Si l’on compare l’accord commercial entre l’UE et les États-Unis avec celui signé entre le Royaume-Uni et les États-Unis en mai dernier, il est indéniable que Trump a traité Keir Starmer avec des gants. Cela n’avait pas grand-chose à voir avec l’économie. Il n’était pas non plus motivé par l’anglophilie ou par son aversion pour Mme von der Leyen. Quelque chose de plus grand, de son point de vue, l’a poussé à être plus gentil avec la Grande-Bretagne, même au point de déplaire aux constructeurs automobiles américains qui ne peuvent pas croire qu’il est désormais moins cher d’importer aux États-Unis une voiture britannique (sans pièces fabriquées aux États-Unis) qu’un véhicule Ford ou General Motors fabriqué au Mexique ou au Canada (mais dont la plupart des pièces ont été fabriquées aux États-Unis).
Pour quelle raison a-t-il choisi de s’attirer les foudres de son propre électorat MAGA au nom des constructeurs automobiles britanniques, dont beaucoup n’ont pas des britanniques comme propriétaires ? C’est simple : en fixant des droits de douane globaux de seulement 10 % (y compris pour les voitures), soit 5 % de moins que l’équivalent européen, tout en supprimant les droits de douane sur l’acier et l’aluminium, il a creusé un fossé si profond entre Londres et Bruxelles que même le plus fervent partisan du Brexit a certainement perdu la volonté de se battre à ce jour. Trump se réjouit donc à l’idée qu’il a rendu le Brexit, signe avant-coureur de son premier triomphe électoral, bel et bien irréversible.
Avant de se résigner à sa propre version du traité de Nanjing, les dirigeants de l’UE sont passés par les mêmes quatre étapes du deuil que les négociateurs britanniques du Brexit : de « Nous riposterons s’ils osent nous presser » à « Nous pourrions riposter si nous y sommes poussés » à « Pas d’accord vaut mieux qu’un mauvais accord » à « N’importe quel accord, s’il vous plaît, nous sommes désespérés ». Maintenant que les récriminations sur le traité de Nanjing du XXIe siècle battent leur plein à Bruxelles et dans toutes les capitales européennes, deux questions appellent des réponses.
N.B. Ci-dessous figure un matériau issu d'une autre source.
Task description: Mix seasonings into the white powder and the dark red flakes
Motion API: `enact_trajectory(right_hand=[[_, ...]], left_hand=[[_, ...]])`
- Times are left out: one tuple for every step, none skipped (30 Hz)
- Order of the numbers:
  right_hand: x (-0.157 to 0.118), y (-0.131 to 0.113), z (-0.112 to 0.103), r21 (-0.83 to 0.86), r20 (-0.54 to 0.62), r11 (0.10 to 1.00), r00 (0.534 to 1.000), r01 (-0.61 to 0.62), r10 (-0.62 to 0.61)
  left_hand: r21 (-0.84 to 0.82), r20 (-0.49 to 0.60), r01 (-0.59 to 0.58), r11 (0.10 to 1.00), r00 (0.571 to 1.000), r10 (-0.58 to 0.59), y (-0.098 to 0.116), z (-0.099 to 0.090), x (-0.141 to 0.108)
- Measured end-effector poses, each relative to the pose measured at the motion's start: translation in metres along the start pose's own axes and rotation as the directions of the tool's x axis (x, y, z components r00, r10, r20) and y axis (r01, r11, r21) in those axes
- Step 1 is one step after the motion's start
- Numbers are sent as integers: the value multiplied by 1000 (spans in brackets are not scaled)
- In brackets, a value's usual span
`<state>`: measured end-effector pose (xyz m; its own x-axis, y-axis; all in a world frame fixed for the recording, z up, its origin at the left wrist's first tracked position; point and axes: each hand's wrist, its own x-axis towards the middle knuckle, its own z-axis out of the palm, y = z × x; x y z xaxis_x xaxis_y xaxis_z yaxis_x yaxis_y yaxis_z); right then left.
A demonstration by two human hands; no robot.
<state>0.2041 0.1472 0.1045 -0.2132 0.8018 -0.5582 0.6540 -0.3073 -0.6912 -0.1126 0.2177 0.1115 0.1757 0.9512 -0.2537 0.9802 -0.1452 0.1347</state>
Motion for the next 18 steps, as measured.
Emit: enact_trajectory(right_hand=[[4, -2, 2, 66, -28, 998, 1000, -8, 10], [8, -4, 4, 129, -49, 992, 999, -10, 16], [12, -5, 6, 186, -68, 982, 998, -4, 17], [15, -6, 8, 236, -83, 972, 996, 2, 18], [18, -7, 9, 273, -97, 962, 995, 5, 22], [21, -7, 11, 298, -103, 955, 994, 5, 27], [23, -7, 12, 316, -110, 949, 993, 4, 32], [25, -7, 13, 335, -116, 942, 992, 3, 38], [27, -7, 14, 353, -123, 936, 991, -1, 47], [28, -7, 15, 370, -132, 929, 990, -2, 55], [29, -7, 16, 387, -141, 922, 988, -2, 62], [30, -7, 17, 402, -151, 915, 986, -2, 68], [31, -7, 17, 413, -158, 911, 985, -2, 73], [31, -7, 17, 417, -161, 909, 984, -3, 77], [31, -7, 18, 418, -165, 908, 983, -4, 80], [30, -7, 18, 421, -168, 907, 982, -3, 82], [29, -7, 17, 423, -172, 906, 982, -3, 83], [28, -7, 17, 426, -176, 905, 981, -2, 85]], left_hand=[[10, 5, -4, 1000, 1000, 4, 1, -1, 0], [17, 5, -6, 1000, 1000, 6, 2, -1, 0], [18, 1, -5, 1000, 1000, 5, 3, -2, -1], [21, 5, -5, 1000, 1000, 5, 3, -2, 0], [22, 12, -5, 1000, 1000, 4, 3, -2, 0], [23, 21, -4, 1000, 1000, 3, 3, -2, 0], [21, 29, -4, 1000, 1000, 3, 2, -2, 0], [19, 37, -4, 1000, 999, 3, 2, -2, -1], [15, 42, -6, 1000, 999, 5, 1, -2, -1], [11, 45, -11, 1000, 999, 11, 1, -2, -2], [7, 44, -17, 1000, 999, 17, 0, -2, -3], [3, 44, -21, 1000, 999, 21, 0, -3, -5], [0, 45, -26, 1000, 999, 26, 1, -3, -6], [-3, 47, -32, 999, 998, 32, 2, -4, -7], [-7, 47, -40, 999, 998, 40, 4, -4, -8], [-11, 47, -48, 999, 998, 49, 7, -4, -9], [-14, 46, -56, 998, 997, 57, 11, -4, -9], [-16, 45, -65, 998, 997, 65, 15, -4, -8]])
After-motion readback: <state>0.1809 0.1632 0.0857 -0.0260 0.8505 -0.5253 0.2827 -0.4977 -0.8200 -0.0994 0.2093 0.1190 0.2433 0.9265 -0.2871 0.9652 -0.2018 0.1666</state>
En quoi les dirigeants européens se sont-ils trompés ? Et qu’auraient-ils pu faire différemment pour éviter cet accord humiliant, tout en évitant des souffrances économiques encore plus grandes ?
Tout d’abord, les négociateurs européens ont commis trois erreurs de jugement involontaires. Premièrement, ils ont supposé que la taille du marché unique de l’UE comptait plus que tout. Ce n’est pas le cas. S’il est une grandeur qui compte plus que toutes les autres, c’est bien celle de l’excédent commercial de l’Europe vis-à-vis des États-Unis. Avec plus de 240 milliards de dollars par an, il garantit qu’une véritable guerre commerciale entre les États-Unis et l’Union européenne nuirait bien plus à l’Europe qu’à l’Amérique.
Deuxièmement, comme l’a expliqué mon collègue Wolfgang Munchau, les Européens ont surestimé l’effet de levier que le déficit de l’UE en matière de services vis-à-vis des États-Unis conférait à Bruxelles. Alors que les Américains peuvent vivre confortablement sans foulards Hermès, champagne français, olives Kalamata et Porsche, les Européens ne peuvent pas tenir une heure sans Google, YouTube, Instagram et WhatsApp.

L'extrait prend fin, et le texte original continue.